The result must match the data exactly, line for line.

:: PROVIDED INFORMATION ::

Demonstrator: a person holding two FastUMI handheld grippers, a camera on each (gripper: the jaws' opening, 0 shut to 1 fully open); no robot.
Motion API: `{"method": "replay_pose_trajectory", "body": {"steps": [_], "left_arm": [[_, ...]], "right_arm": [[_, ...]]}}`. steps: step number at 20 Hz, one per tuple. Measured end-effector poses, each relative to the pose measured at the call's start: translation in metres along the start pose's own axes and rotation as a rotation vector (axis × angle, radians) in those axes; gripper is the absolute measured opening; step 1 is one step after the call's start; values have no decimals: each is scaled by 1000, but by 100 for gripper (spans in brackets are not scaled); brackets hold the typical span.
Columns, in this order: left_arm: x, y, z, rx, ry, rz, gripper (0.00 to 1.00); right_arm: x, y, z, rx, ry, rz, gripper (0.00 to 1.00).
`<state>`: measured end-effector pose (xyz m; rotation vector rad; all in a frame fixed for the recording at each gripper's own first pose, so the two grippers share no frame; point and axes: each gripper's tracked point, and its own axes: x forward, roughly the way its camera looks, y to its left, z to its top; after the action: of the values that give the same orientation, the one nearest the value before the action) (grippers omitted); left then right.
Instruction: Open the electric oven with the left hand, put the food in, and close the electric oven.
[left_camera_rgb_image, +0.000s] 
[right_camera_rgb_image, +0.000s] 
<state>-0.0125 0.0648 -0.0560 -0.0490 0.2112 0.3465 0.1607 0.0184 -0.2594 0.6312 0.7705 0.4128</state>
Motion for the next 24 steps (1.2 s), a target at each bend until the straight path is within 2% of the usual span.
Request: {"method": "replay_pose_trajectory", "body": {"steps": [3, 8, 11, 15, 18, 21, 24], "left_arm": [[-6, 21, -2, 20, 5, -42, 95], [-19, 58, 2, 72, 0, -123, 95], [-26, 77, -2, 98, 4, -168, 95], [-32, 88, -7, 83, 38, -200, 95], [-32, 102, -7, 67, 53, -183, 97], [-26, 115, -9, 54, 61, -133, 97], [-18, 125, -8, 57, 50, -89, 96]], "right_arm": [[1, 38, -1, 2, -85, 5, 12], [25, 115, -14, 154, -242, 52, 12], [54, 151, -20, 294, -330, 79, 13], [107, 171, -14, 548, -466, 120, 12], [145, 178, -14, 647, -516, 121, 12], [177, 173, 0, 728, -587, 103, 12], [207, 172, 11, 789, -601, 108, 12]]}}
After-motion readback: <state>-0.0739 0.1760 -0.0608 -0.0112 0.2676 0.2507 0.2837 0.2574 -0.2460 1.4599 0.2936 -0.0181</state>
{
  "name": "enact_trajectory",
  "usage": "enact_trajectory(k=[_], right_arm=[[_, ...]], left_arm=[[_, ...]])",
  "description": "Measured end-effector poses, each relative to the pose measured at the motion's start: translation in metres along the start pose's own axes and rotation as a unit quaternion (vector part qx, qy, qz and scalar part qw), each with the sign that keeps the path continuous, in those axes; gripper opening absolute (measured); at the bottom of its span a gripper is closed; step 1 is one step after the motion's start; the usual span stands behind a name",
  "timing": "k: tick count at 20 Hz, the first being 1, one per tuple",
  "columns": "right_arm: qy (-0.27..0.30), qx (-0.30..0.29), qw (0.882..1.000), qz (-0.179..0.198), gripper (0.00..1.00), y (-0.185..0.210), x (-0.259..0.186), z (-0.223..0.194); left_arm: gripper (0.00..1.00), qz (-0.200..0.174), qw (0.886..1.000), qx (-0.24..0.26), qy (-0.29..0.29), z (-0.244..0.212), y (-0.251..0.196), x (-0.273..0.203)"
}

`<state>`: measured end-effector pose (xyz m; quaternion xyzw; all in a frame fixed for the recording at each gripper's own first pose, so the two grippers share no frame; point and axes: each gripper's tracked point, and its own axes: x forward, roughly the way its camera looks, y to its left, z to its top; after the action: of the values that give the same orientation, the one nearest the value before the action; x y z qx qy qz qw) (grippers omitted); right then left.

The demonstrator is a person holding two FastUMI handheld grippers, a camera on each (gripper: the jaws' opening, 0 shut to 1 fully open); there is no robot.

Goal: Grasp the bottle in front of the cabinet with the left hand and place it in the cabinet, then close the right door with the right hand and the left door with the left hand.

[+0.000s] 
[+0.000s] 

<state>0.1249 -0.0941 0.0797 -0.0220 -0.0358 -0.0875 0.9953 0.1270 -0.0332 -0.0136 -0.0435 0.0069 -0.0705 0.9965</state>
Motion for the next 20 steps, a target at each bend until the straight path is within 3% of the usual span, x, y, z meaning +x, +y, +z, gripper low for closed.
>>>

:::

→ **THE ANSWER**:
Demonstrator: a person holding two FastUMI handheld grippers, a camera on each (gripper: the jaws' opening, 0 shut to 1 fully open); no robot.
Motion API: `{"method": "replay_pose_trajectory", "body": {"steps": [_], "left_arm": [[_, ...]], "right_arm": [[_, ...]]}}`. steps: step number at 20 Hz, one per tuple. Measured end-effector poses, each relative to the pose measured at the call's start: translation in metres along the start pose's own axes and rotation as a rotation vector (axis × angle, radians) in those axes; gripper is the absolute measured opening; step 1 is one step after the call's start; values have no decimals: each is scaled by 1000, but by 100 for gripper (spans in brackets are not scaled); brackets hold the typical span.
Columns, in this order: left_arm: x, y, z, rx, ry, rz, gripper (0.00 to 1.00); right_arm: x, y, z, rx, ry, rz, gripper (0.00 to 1.00).
`<state>`: measured end-effector pose (xyz m; rotation vector rad; all in a frame fixed for the recording at each gripper's own first pose, so the two grippers share no frame; point and axes: each gripper's tracked point, and its own axes: x forward, roughly the way its camera looks, y to its left, z to its top; after the action: of the values that give the same orientation, the one nearest the value before the action) (grippers omitted); left then right.
Instruction: Open the electric oven with the left hand, put the food in, and close the electric oven.
[left_camera_rgb_image, +0.000s] 
[right_camera_rgb_image, +0.000s] 
<state>-0.0125 0.0648 -0.0560 -0.0490 0.2112 0.3465 0.1607 0.0184 -0.2594 0.6312 0.7705 0.4128</state>
Motion for the next 24 steps (1.2 s), a target at each bend until the straight path is within 2% of the usual span.
Request: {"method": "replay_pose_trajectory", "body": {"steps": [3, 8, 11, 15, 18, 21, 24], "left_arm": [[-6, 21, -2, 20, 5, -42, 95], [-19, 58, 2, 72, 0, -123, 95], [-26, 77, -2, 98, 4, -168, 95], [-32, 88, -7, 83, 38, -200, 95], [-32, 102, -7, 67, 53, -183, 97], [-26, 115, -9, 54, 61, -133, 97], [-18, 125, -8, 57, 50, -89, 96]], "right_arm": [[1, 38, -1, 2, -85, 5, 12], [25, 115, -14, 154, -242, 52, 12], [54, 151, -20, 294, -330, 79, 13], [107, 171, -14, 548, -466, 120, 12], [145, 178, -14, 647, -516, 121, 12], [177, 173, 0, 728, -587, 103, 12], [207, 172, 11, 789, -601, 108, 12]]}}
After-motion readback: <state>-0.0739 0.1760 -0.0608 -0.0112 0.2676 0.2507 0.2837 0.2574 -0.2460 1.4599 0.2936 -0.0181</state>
{
  "name": "enact_trajectory",
  "usage": "enact_trajectory(k=[_], right_arm=[[_, ...]], left_arm=[[_, ...]])",
  "description": "Measured end-effector poses, each relative to the pose measured at the motion's start: translation in metres along the start pose's own axes and rotation as a unit quaternion (vector part qx, qy, qz and scalar part qw), each with the sign that keeps the path continuous, in those axes; gripper opening absolute (measured); at the bottom of its span a gripper is closed; step 1 is one step after the motion's start; the usual span stands behind a name",
  "timing": "k: tick count at 20 Hz, the first being 1, one per tuple",
  "columns": "right_arm: qy (-0.27..0.30), qx (-0.30..0.29), qw (0.882..1.000), qz (-0.179..0.198), gripper (0.00..1.00), y (-0.185..0.210), x (-0.259..0.186), z (-0.223..0.194); left_arm: gripper (0.00..1.00), qz (-0.200..0.174), qw (0.886..1.000), qx (-0.24..0.26), qy (-0.29..0.29), z (-0.244..0.212), y (-0.251..0.196), x (-0.273..0.203)"
}

`<state>`: measured end-effector pose (xyz m; quaternion xyzw; all in a frame fixed for the recording at each gripper's own first pose, so the two grippers share no frame; point and axes: each gripper's tracked point, and its own axes: x forward, roughly the way its camera looks, y to its left, z to its top; after the action: of the values that give the same orientation, the one nearest the value before the action; x y z qx qy qz qw) (grippers omitted); right then left.

The demonstrator is a person holding two FastUMI handheld grippers, a camera on each (gripper: the jaws' opening, 0 shut to 1 fully open); there is no robot.

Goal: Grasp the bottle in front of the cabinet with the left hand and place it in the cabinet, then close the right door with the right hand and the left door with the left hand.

[+0.000s] 
[+0.000s] 

<state>0.1249 -0.0941 0.0797 -0.0220 -0.0358 -0.0875 0.9953 0.1270 -0.0332 -0.0136 -0.0435 0.0069 -0.0705 0.9965</state>
Motion for the next 20 steps, a target at each bend until the straight path is within 3% of the usual span, x, y, z meaning +x, +y, +z, gripper low for closed.
>>>

There is no more to this exercise.